A recent paper by Adrien Bilal and Diego Kaenzig attracted a lot of attention. They find that 1K global warming would cut average income by 12%. They claim that this estimate is six times larger than previously thought, but is more like sixteen times larger when compared to whole literature rather than their selective citations.
I updated Figure 2 in that paper:
How do they get there? The main regression yields a Jorda-like impulse response function. They regress the growth rate of per capita income, averaged over one to ten years, on temperature. This is a Dell-like specification. The regression is unbalanced: A flow is regressed on a stock. This works in-sample as fixed-effects compensate for the imbalance. As a result, the fixed-effects are correlated with the variable-of-interest, which hampers interpretation.

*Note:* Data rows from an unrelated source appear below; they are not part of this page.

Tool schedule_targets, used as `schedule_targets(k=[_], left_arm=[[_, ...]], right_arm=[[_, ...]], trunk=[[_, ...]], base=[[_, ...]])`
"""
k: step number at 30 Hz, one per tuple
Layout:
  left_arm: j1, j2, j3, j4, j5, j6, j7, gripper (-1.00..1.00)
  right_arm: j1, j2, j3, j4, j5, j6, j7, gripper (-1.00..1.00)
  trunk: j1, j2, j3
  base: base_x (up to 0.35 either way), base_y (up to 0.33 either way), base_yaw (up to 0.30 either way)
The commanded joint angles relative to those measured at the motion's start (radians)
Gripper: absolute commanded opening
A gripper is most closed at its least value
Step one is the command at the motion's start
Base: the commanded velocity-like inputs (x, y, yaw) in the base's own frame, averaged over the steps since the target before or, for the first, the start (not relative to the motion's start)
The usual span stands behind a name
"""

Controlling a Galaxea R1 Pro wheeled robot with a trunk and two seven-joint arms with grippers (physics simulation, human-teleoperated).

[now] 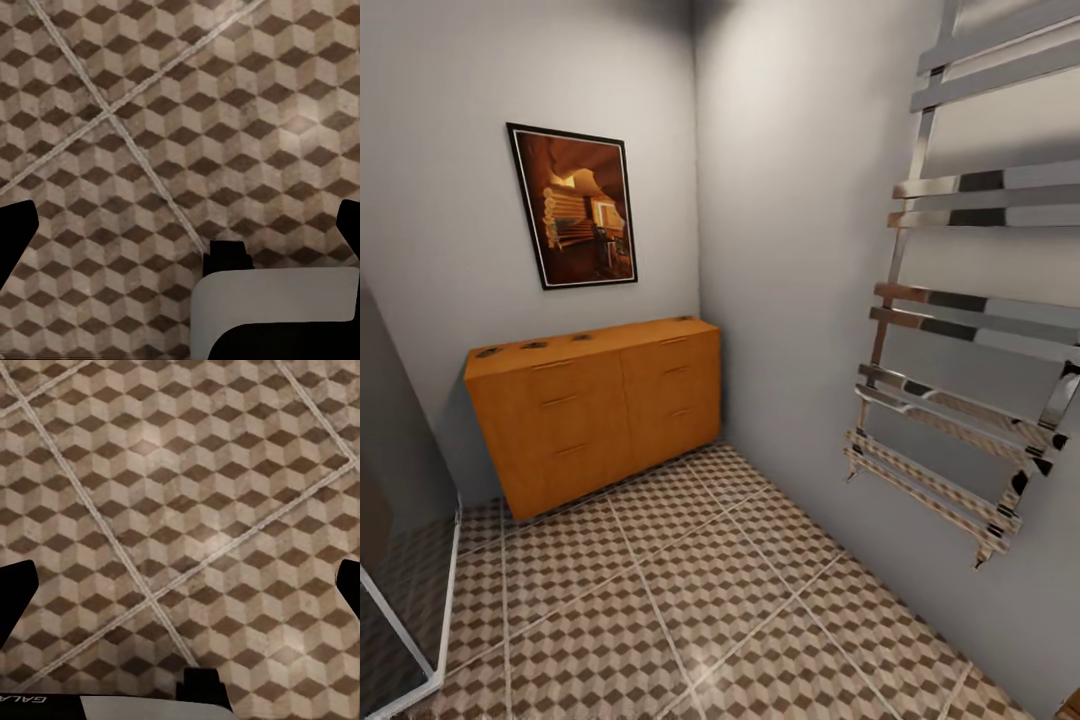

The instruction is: Take the four mousetraps from the cabinet in the bathroom and place them on the bathroom floor. Make sure all four end up on the same floor surface, and ensure that at least two of them are either under or directly next to the same bathroom sink.

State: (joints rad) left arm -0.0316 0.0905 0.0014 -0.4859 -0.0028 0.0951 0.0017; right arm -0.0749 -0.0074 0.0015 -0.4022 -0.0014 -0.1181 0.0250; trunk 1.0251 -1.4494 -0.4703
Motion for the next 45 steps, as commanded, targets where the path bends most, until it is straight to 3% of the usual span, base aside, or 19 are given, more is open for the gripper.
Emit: schedule_targets(k=[1,21,45], left_arm=[[0.0,0.0,0.0,-0.002,0.0,0.006,0.0,1.0],[-0.001,0.0,0.0,-0.002,0.0,0.006,0.0,1.0],[-0.001,0.0,0.0,0.0,-0.001,0.005,0.0,1.0]], right_arm=[[0.0,0.0,0.0,0.0,0.0,-0.003,0.003,1.0],[0.0,0.0,0.002,0.0,0.001,-0.003,0.003,1.0],[0.0,-0.001,0.001,0.0,0.002,-0.003,0.003,1.0]], trunk=[[0.0,-0.001,-0.001],[0.0,-0.001,-0.001],[0.0,-0.001,-0.001]], base=[[0.0,-0.038,0.286],[0.014,-0.083,0.286],[0.221,-0.217,0.283]])
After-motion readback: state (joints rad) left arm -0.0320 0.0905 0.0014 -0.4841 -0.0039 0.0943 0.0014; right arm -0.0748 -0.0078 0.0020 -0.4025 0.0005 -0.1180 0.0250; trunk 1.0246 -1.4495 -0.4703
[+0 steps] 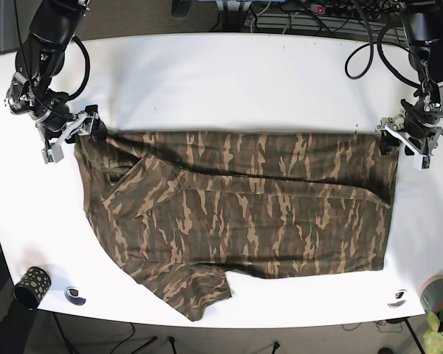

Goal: Fold the T-shirt properly
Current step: 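Grasp the shirt's collar-edge corners with both grippers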

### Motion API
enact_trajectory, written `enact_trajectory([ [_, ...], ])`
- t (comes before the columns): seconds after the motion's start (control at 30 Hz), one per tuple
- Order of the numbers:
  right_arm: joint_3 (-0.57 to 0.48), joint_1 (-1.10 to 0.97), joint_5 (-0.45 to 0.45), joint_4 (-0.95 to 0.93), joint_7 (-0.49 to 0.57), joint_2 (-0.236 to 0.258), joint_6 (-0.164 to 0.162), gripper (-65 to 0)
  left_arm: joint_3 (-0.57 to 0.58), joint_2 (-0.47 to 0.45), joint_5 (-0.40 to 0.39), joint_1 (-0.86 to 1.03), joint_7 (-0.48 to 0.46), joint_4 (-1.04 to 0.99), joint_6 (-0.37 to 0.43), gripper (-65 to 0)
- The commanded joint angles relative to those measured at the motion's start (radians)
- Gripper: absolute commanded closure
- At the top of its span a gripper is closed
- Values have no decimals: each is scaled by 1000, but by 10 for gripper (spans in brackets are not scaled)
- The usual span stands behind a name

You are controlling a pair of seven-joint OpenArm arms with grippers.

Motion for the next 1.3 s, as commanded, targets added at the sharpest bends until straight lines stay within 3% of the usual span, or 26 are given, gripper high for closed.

Fixed-effects do not help out-of-sample so that models like this do not cross-validate.*
If economic growth depends on the level of temperature, then growth will be permanently higher or lower if climate stops changing. Use this model for deep history and you’ll find that poor countries are poor because they are hot. This is the sort of climate determinism that would make Ellsworth Huntington blush.
In this, Bilal and Kaenzig repeat the mistakes of Dell, Burke, and Wenz. They add a twist, which explains why they are even further out. Instead of using temperature, Bilal and Kaenzig use temperature shocks, which they define as temperature deviating from its recent trend. In the period from 1950 to 2023, temperature shocks fall between -0.2K and +0.2K. That is, their central forecast — 12% for +1K — is five times larger than their largest observed shock. I once, unsuccessfully, tried to coin the term “ultrapolation” for what lies beyond extrapolation.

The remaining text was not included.